BACKGROUND: MicroRNAs (miRNAs) have great potential serving as tumor biomarkers and therapeutic targets. As the rapid development of high-throughput experimental technology, gene expression experiments have become more and more specialized and diversified. The complex data structure has brought great challenge for the identification of biomarkers. In the meantime, current statistical and machine learning methods for detecting biomarkers have the problem of low reliability and biased criteria. RESULTS: This study aims to select combinatorial miRNA biomarkers, which have higher sensitivity and specificity than single-gene biomarkers. In order to avoid exhaustive search and redundant information, miRNAs are firstly clustered, then the combinations of representative cluster members are assessed as potential biomarkers.
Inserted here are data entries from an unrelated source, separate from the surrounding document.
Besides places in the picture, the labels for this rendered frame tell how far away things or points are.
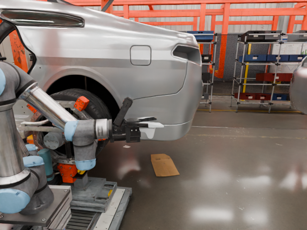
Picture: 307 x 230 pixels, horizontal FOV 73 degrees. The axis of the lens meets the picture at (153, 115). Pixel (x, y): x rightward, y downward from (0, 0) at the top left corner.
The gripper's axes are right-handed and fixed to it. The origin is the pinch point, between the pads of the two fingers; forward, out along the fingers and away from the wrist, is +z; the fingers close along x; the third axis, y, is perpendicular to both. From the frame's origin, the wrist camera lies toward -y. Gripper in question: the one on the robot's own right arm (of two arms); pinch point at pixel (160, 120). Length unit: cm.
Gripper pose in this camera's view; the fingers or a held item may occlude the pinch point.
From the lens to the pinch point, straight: 81.3
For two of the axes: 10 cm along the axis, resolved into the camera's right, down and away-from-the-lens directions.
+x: 1.7, 1.5, -9.7
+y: 0.2, 9.9, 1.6
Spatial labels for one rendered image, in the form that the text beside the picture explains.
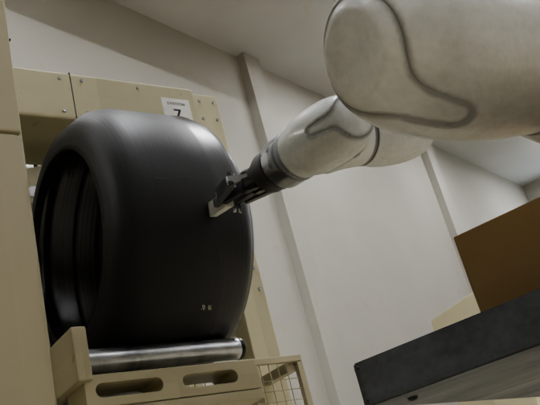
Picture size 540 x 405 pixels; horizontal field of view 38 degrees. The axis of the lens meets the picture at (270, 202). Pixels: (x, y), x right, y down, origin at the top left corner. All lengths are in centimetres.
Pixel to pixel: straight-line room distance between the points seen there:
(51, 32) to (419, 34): 747
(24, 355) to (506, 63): 46
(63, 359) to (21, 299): 82
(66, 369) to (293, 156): 56
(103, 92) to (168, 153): 68
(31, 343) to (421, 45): 39
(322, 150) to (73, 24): 724
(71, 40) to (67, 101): 605
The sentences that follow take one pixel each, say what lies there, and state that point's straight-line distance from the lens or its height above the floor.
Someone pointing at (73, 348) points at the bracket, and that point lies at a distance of 142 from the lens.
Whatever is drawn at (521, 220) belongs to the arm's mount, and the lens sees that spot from 74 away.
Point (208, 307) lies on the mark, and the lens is 155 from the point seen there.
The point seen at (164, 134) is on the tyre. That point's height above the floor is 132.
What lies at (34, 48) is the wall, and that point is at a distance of 779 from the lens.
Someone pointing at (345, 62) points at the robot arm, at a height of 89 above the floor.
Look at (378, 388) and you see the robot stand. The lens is 70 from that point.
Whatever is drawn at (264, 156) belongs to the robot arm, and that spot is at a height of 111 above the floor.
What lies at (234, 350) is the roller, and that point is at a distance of 160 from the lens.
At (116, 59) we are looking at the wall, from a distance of 850.
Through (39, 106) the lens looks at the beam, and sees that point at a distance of 210.
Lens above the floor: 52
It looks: 23 degrees up
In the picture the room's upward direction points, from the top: 15 degrees counter-clockwise
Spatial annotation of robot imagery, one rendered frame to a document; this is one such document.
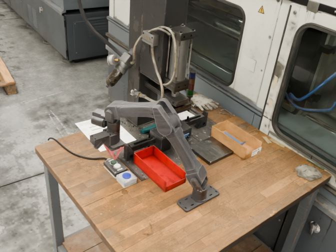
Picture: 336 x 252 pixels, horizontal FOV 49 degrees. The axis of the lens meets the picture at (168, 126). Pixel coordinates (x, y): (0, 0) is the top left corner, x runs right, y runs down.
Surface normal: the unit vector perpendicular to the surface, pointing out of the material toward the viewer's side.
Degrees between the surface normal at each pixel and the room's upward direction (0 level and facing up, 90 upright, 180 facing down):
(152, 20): 90
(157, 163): 0
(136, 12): 90
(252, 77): 90
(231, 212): 0
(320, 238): 90
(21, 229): 0
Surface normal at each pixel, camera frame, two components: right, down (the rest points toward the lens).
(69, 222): 0.08, -0.84
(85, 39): 0.57, 0.48
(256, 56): -0.82, 0.25
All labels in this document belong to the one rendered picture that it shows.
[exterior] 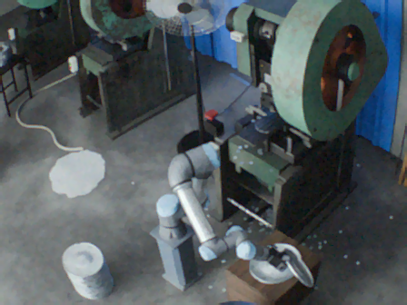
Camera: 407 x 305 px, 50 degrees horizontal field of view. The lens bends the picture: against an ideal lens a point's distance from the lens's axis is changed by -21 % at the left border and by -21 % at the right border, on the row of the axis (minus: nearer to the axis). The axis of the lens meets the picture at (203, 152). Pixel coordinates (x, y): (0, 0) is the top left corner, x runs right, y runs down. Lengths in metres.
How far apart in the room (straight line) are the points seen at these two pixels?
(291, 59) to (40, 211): 2.37
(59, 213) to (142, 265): 0.83
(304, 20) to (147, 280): 1.89
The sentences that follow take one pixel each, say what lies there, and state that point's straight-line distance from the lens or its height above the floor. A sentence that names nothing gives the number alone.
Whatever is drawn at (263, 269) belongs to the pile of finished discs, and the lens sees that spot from 2.76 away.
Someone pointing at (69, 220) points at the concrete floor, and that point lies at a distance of 3.70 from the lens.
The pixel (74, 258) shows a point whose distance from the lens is 3.08.
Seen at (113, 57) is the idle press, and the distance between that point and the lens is 4.05.
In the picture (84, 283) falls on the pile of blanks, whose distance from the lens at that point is 3.04.
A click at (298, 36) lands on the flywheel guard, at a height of 1.58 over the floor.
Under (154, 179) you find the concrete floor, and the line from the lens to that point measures 3.85.
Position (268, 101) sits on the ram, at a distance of 2.86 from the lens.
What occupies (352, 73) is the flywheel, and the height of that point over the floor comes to 1.34.
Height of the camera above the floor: 2.56
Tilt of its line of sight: 40 degrees down
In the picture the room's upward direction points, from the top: 6 degrees counter-clockwise
Both the criteria for the partition of clusters and selection of representative members are based on Fisher linear discriminant analysis (FDA). The FDA-based criterion has been demonstrated to be superior to three other criteria in selecting representative members, and also good at refining clusters. In the comparison with eight common feature selection methods, this clustering-based method performs the best with regard to the discriminative ability of selected biomarkers. CONCLUSIONS: Our experimental results demonstrate that the clustering-based method can identify microRNA combinatorial biomarkers with high accuracy and efficiency. Our method and data are available to the public upon request.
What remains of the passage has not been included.